Cinematicity

film & culture

Tesla: Out of Time

A film worth watching for the poetic statement of the last few scenes on existing during a time of economic precarity, over-determined by a logic of utilitarian expediency. Starring Ethan Hawke.xxxxxxxxxxxxxxxxxxxxxxxxxxxxxxxxxxxxxxxxxxxxxxxxxxxxxxxxxxxxxxxxxxxxxxxxxxxxxxxxxxxxxxxxxxxxxxxxxxxxxxxxxx

A film worth watching for the poetic statement of the last few scenes on existing during a time of economic precarity, over-determined by a logic of utilitarian expediency. Starring Ethan Hawke.xxxxxxxxxxxxxxxxxxxxxxxxxxxxxxxxxxxxxxxxxxxxxxxxxxxxxxxxxxxxxxxxxxxxxxxxxxxxxxxxxxxxxxxxxxxxxxxxxxxxxxxxxxxxxxxxxxxxxxxxxxxxxxxxxxxxxxxxxxxxxxxxxxxxxxxxxxxxxxxxxxxxxxxxxxxxxxxxxxxxxxxxxxxxxxxxxxxxxxxxxxxxxxxxxxxxxxxxxxxxxxxxxxxxxxxxxxxxxxxxxxxxxxxxxxxxxxxxxxxxxxxxxxxxxxxxxxxxxxxxxxxxxxxxxxxxxxxxxxxx

Tesla is timely. It's not the best film, and watching Tesla, played by Hawke, meander around in barely articulated linguistic utterances, isn't easy. But it is worth watching for the final few scenes, in which it becomes apparent the point the film is making.

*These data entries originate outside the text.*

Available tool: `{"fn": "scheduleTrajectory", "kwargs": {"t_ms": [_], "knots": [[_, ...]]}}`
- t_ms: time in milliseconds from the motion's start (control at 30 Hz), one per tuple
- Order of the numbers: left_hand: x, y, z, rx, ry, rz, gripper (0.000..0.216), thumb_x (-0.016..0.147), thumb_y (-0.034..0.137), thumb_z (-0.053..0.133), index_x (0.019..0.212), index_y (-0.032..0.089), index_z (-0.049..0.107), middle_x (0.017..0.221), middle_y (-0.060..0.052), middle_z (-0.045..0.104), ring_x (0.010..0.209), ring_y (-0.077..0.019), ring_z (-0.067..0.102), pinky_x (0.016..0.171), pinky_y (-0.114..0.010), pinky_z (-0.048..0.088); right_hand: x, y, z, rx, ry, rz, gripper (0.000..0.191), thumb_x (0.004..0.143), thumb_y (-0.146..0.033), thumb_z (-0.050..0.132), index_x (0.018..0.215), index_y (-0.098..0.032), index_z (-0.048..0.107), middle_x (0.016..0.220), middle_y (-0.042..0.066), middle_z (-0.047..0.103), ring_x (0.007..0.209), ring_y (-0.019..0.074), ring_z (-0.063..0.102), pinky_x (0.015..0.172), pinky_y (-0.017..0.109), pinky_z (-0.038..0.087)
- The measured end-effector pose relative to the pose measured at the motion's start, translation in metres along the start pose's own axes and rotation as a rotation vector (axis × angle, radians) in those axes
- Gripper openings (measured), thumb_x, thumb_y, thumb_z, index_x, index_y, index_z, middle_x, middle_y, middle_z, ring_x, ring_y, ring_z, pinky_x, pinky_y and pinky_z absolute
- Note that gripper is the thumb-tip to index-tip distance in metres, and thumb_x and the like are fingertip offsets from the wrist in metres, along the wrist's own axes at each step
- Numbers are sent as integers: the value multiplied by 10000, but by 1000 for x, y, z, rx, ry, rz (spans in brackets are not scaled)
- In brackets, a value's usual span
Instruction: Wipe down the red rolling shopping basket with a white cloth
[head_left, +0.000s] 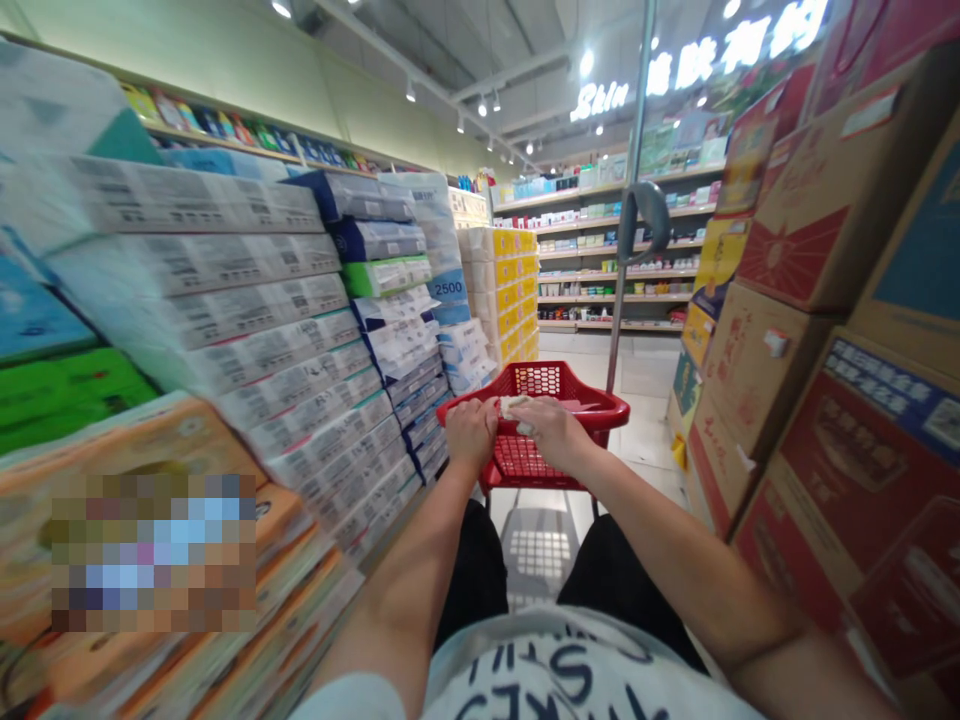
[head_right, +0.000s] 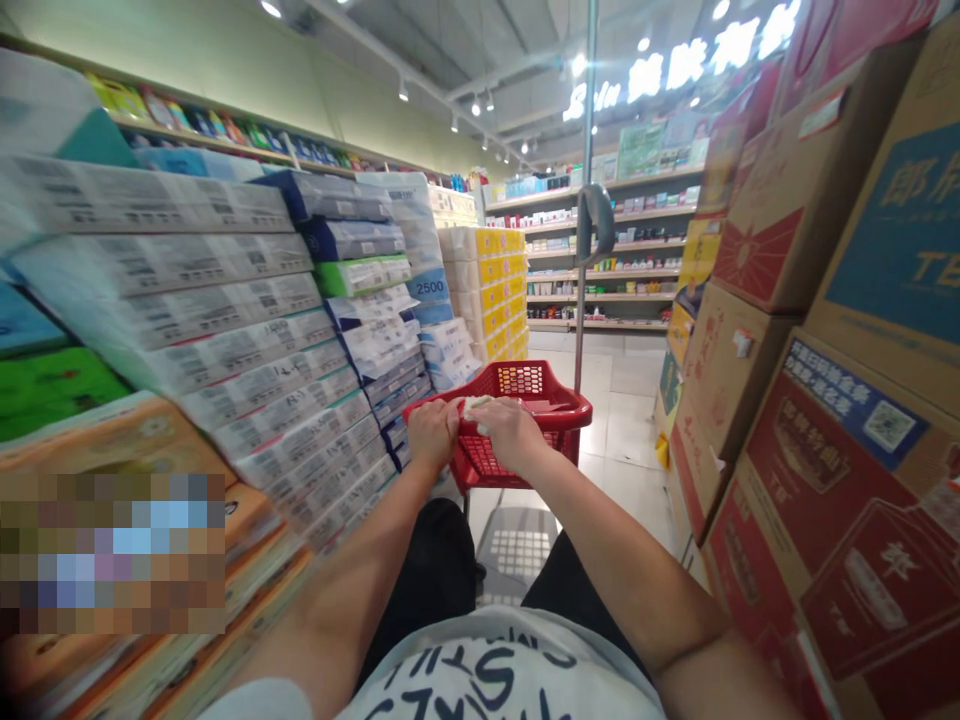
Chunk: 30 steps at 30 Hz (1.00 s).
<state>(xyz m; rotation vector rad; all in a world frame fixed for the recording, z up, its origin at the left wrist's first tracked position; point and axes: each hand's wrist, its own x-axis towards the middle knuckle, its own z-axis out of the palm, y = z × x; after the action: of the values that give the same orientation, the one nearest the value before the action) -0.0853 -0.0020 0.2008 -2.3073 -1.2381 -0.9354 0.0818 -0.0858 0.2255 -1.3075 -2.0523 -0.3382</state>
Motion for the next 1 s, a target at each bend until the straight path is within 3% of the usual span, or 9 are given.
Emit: {"fn": "scheduleTrajectory", "kwargs": {"t_ms": [100, 200, 400, 467, 567, 667, 867, 1000], "knots": [[-3, -3, 0, 8, 5, -10, 362, 969, 311, 345, 1212, 256, 609, 951, -69, 641, 932, -236, 542, 836, -368, 326, 7, -2, -3, -59, 139, 103, 344, 853, -90, 470, 1131, -204, 637, 1009, 61, 674, 990, 202, 563, 910, 338, 452], [-6, -6, 0, 15, 24, -21, 368, 959, 294, 349, 1213, 254, 613, 950, -72, 647, 929, -242, 542, 832, -378, 323, 9, -4, 3, -171, 197, 156, 255, 909, -196, 477, 1096, -191, 650, 980, 93, 651, 1004, 236, 534, 942, 378, 431], [-8, -14, -2, 9, 41, -30, 375, 962, 287, 336, 1193, 251, 629, 953, -73, 653, 924, -244, 544, 827, -381, 320, -9, -22, 34, -206, 178, 57, 433, 920, -329, 501, 1331, -194, 496, 1361, 128, 473, 1264, 291, 391, 1062, 463, 338], [-8, -16, -2, 0, 35, -34, 375, 964, 289, 336, 1193, 249, 629, 957, -71, 654, 920, -241, 546, 824, -378, 325, -11, -26, 37, -196, 146, -12, 456, 920, -282, 486, 1369, -208, 454, 1404, 123, 438, 1309, 297, 352, 1083, 489, 307], [-7, -16, -2, 0, 38, -41, 371, 967, 290, 335, 1185, 246, 632, 954, -66, 655, 917, -239, 547, 826, -377, 329, -7, -23, 35, -124, 115, -24, 480, 925, -179, 419, 1404, -185, 398, 1367, 122, 490, 1269, 249, 419, 1059, 440, 356], [-7, -11, 0, 8, 58, -38, 361, 971, 301, 342, 1182, 250, 629, 945, -63, 653, 921, -242, 545, 826, -380, 326, -6, -16, 37, -107, 142, 30, 431, 928, -180, 419, 1357, -155, 456, 1313, 118, 542, 1203, 228, 482, 1037, 398, 391], [-5, 1, 1, 2, 53, -39, 368, 984, 315, 328, 1187, 233, 624, 944, -74, 654, 915, -242, 545, 815, -379, 324, -14, -8, 42, -208, 130, -154, 371, 939, -182, 415, 1286, -177, 548, 1323, 94, 548, 1304, 253, 389, 1098, 424, 321], [-2, 7, 1, 8, 42, -45, 359, 985, 319, 328, 1189, 244, 614, 947, -62, 648, 921, -237, 542, 818, -373, 327, -7, -3, 29, -130, 151, 25, 366, 949, -241, 431, 1302, -207, 524, 1270, 90, 588, 1173, 225, 510, 1042, 423, 383]]}}
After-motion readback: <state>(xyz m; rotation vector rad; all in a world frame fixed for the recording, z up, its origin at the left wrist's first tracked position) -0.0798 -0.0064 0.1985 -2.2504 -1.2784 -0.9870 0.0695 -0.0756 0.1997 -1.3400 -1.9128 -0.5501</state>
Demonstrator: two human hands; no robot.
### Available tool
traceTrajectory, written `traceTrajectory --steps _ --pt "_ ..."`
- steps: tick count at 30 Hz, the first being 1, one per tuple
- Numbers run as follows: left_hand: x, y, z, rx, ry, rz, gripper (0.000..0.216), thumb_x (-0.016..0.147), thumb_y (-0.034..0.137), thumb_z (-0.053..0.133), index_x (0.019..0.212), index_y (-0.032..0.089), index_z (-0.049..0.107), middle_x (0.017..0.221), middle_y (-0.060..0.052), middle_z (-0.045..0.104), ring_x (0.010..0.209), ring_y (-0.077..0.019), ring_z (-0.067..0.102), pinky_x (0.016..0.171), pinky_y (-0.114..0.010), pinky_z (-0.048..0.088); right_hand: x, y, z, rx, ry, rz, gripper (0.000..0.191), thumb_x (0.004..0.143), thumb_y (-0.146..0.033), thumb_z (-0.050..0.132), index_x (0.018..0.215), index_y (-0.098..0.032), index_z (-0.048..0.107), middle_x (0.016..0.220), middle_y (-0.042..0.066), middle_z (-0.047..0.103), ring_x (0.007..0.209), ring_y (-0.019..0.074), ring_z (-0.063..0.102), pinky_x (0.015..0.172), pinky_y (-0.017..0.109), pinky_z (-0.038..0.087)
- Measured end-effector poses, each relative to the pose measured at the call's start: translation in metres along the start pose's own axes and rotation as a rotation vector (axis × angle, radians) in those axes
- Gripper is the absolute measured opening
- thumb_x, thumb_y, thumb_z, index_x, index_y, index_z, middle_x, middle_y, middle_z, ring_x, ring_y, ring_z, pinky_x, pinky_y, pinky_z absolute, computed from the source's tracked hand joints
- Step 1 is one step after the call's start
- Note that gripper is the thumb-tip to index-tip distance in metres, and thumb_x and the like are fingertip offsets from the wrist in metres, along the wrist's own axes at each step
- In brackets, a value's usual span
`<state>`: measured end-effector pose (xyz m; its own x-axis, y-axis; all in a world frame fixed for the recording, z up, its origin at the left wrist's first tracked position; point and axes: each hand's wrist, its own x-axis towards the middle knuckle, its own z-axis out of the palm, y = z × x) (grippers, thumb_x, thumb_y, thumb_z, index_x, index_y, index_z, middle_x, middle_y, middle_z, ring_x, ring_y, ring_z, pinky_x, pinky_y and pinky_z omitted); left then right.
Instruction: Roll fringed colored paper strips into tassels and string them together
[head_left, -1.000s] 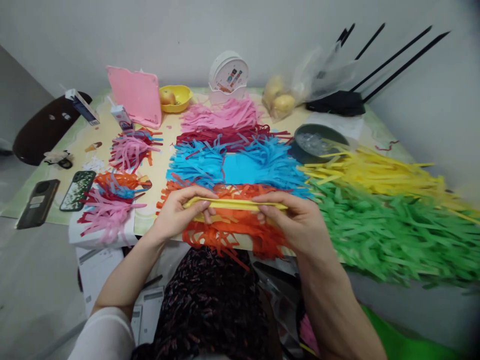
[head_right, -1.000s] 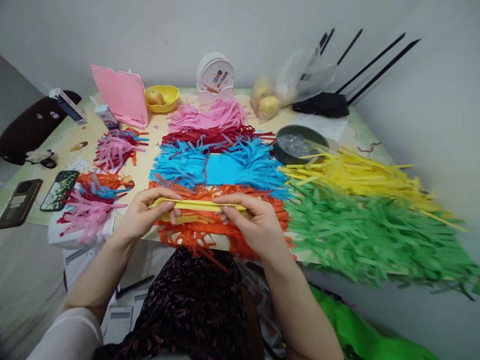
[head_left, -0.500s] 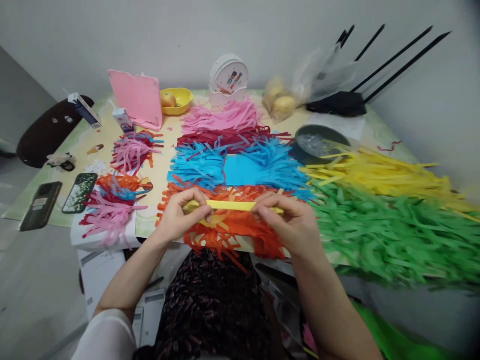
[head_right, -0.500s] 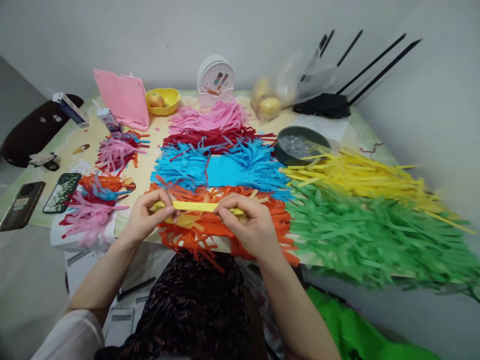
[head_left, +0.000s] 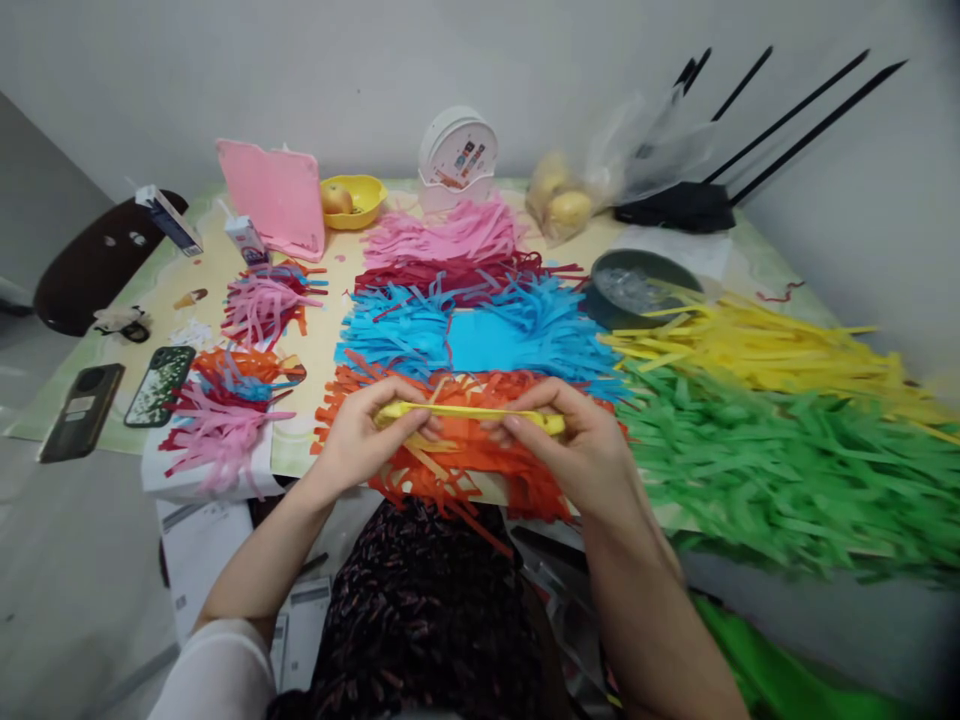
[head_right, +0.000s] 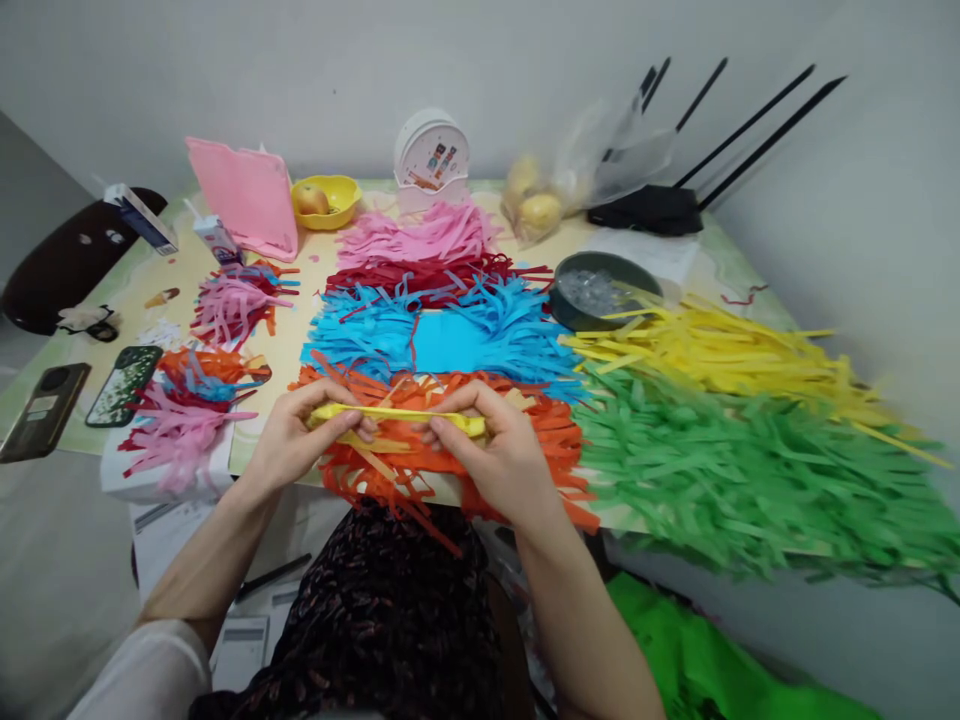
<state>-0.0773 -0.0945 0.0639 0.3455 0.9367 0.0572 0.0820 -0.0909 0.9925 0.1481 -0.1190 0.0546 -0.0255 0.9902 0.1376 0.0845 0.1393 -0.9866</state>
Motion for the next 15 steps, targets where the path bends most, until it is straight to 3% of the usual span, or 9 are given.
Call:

Objectively, inequality now is at the highest level since the Gilded Age. And like that time period, our society is once again dominated by a certain economic logic. New Economy companies have cannibalized legacy service jobs and steady careers and displaced them into temporary, contract-based work-on-demand. This is a process that has followed the hollowing-out of manufacturing in advanced, formerly industrialized countries like the United States. Work itself has become transformed into an intensely individual pursuit: either online in one's labor as some kind of modern-day medieval apprenticeship, or in the real-world, patching-together disparate forms of labor into a provisional assemblage of partial incomes. Economic insecurity has produced a form of bleeding-edge inventiveness that has been honed to near perfection as, on the one hand, basic survival mechanism and, on the other hand, as elaborate sycophantic parasitism. Short-term economic calculus describes both the clamoring of the masses of the dispossessed just as it describes the thoughtless exploitation of monopoly power by rent-seeking parasitic corporations, hedge-funds, banks, healthcare providers, and governments.

Tesla is about this context. It is a reminder that one of the greatest, most inventive geniuses in human history himself labored under the same conditions, in the late 1800s. At a time when the second wave of industrialization was sweeping the planet, electrifying production, connecting countries in a global telecommunications network (the telegram) Tesla's inventions defined themselves in opposition to short-term profiteering. They were inventions that sought to solve longer term problems of human inequality and indenture to forms of working that stunted human potential. Rather than exploiting popular perceptions of safety, effectiveness, cheapness of construction, the simple genius of Tesla's motor and its A/C current redefined economic logic and reshaped infrastructure around it. The story of Tesla's inventiveness, as portrayed in this film, is a story of the sacrifice of profit, notoriety, and expediency according to the predominant economic logic of exploitation in favor of the pure science his inventions were based on. Tesla is the story of authentic inventiveness concealed within a pervasive simulated inventiveness.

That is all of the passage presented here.